Charlie Wood

Personal information
- Full name: Charles Hamilton Wood
- Date of birth: 5 October 2002 (age 23)
- Height: 6 ft 0 in (1.83 m)
- Position: Forward

Team information
- Current team: UNC Asheville Bulldogs

Youth career
- Bradford City

College career
- Years: Team / Apps / (Gls)
- 2024–: UNC Asheville Bulldogs / 27 / (2)

Senior career*
- Years: Team / Apps / (Gls)
- 2020–2023: Bradford City / 0 / (0)
- 2021–2022: → Ossett United (loan) / 14 / (1)
- 2022–2023: → Guiseley (loan) / 12 / (0)
- 2023: → Stocksbridge Park Steels (loan) / 12 / (2)

= Charlie Wood (footballer) =

English footballer

Charles Hamilton Wood (born 5 October 2002) is an English professional footballer who plays college soccer for UNC Asheville Bulldogs as a forward.

==Career==
Wood began his career with Bradford City, captaining their youth team.

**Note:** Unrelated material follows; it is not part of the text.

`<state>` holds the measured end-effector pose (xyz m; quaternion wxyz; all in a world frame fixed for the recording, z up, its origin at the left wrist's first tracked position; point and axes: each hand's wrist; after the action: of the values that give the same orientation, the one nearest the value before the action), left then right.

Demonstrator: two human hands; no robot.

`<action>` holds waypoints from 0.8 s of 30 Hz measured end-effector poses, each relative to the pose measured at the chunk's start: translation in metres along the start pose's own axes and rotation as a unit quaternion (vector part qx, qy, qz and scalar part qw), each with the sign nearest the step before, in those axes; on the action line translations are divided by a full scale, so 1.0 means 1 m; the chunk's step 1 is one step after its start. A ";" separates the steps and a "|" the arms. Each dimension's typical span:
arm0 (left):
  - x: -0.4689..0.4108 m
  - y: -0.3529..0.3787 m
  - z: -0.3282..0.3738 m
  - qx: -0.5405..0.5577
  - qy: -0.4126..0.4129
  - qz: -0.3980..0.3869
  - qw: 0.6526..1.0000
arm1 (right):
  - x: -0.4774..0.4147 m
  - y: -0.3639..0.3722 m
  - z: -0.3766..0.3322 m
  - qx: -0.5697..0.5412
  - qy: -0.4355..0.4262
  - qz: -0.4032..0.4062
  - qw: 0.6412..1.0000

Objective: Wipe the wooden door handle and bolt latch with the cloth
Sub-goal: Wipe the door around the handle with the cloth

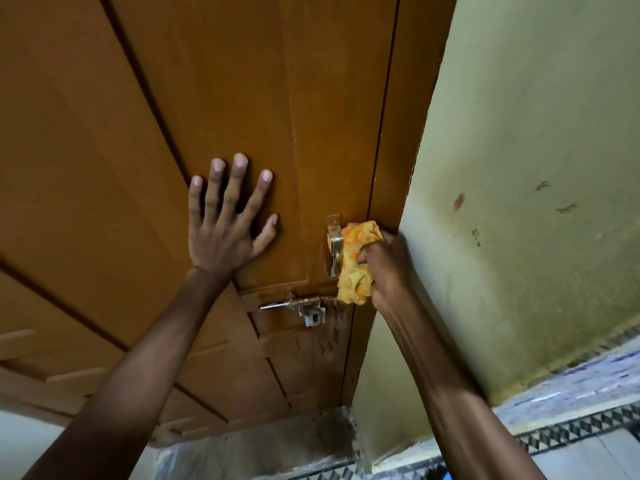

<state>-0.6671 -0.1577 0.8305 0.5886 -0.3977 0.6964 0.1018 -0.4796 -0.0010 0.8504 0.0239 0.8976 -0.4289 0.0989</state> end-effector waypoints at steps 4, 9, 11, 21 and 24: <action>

He made his senior debut for Bradford City on 10 November 2020, alongside fellow youth team player Olivier Sukiennicki, appearing as an 80th minute substitute in the EFL Trophy in a 3–1 home defeat against Oldham Athletic. Two days later he was named in the League Football Education's 'The 11' list for November 2020, which recognises both football and non-footballing activities of young players.

In May 2021 he won the 2020–21 Academy Player of the Year award at Bradford City's end-of-season awards.

On 17 June 2021 Wood signed a one-year professional contract with Bradford City. He moved on loan to Ossett United in December 2021, scoring on his debut. The loan was extended in January 2022 until the end of the season.

He was one of seven players offered a new contract by Bradford City at the end of the 2021–22 season. He signed a new one-year contract with the club in June 2022.

In July 2022 he moved on loan to Guiseley. The loan ended in January 2023, after 13 appearances in all competitions for the club. In February 2023 he moved on loan to Stocksbridge Park Steels, scoring twice in 13 appearances.

In May 2023 it was announced that he would leave Bradford City when his contract expired on 30 June.

From 2024 he began playing college soccer for UNC Asheville Bulldogs.